Search the data for the word "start" and copy each line that has it.

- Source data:

□ □ □ □ □

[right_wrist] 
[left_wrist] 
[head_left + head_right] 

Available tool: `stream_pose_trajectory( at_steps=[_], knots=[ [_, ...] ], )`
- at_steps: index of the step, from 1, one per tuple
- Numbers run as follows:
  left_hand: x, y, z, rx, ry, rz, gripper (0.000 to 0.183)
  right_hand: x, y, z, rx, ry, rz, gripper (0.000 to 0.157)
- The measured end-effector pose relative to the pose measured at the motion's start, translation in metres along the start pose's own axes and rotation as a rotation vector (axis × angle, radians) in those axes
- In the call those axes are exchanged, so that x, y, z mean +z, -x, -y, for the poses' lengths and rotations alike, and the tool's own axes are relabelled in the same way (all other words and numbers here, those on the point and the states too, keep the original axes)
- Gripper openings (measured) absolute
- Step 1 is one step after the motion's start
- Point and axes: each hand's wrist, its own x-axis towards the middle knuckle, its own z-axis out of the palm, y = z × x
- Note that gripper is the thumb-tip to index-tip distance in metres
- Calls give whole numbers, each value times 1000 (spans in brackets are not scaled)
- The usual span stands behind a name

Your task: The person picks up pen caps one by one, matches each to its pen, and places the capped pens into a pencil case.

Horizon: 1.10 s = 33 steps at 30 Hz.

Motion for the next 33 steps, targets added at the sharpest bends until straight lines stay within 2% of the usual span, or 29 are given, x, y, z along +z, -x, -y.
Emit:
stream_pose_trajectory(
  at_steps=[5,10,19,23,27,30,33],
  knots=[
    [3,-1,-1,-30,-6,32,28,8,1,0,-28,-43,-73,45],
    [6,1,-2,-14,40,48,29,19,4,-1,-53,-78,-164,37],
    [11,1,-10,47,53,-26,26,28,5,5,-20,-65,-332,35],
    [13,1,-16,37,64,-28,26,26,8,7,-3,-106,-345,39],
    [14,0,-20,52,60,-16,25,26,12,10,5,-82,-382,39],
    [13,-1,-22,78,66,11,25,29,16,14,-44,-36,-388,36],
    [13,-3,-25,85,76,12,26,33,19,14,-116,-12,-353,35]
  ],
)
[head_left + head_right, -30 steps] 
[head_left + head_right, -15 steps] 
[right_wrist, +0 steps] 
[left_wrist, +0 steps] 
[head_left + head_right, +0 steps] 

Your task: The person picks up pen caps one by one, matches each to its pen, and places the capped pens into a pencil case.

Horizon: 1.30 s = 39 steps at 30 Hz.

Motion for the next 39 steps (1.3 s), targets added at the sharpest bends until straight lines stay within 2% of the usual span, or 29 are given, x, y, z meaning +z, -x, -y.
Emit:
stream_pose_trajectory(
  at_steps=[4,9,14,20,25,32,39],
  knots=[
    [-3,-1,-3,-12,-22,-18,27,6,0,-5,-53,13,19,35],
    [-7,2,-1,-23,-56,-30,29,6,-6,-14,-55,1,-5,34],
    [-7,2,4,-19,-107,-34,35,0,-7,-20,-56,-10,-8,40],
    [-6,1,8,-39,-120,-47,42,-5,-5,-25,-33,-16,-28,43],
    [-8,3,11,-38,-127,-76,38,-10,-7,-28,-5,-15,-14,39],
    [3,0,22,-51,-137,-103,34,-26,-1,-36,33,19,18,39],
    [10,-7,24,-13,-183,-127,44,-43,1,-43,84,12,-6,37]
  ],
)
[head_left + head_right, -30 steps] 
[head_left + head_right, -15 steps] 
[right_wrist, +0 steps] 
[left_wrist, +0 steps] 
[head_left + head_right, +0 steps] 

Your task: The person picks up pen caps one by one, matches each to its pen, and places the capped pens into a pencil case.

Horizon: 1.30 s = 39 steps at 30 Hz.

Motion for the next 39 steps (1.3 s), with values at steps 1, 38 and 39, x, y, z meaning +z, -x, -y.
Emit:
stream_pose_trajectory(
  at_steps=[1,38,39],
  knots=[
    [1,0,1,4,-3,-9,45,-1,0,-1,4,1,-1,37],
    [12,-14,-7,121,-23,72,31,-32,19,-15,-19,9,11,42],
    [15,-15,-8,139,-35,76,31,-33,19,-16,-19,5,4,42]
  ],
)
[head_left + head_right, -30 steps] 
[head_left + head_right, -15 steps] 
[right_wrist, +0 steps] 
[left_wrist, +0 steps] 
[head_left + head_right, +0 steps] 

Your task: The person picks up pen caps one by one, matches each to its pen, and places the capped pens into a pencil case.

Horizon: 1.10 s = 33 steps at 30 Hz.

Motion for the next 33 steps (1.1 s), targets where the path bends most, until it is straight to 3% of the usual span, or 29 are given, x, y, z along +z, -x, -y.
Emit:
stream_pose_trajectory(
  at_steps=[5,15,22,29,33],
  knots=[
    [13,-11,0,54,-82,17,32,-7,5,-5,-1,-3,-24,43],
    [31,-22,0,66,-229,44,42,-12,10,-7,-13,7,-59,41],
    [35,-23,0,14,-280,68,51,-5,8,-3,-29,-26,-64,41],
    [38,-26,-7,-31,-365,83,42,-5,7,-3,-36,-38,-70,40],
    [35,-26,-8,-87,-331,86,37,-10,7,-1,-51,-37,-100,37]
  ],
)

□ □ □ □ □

- WRITTEN SOLUTION:
- The measured end-effector pose relative to the pose measured at the motion's start, translation in metres along the start pose's own axes and rotation as a rotation vector (axis × angle, radians) in those axes
- Step 1 is one step after the motion's start

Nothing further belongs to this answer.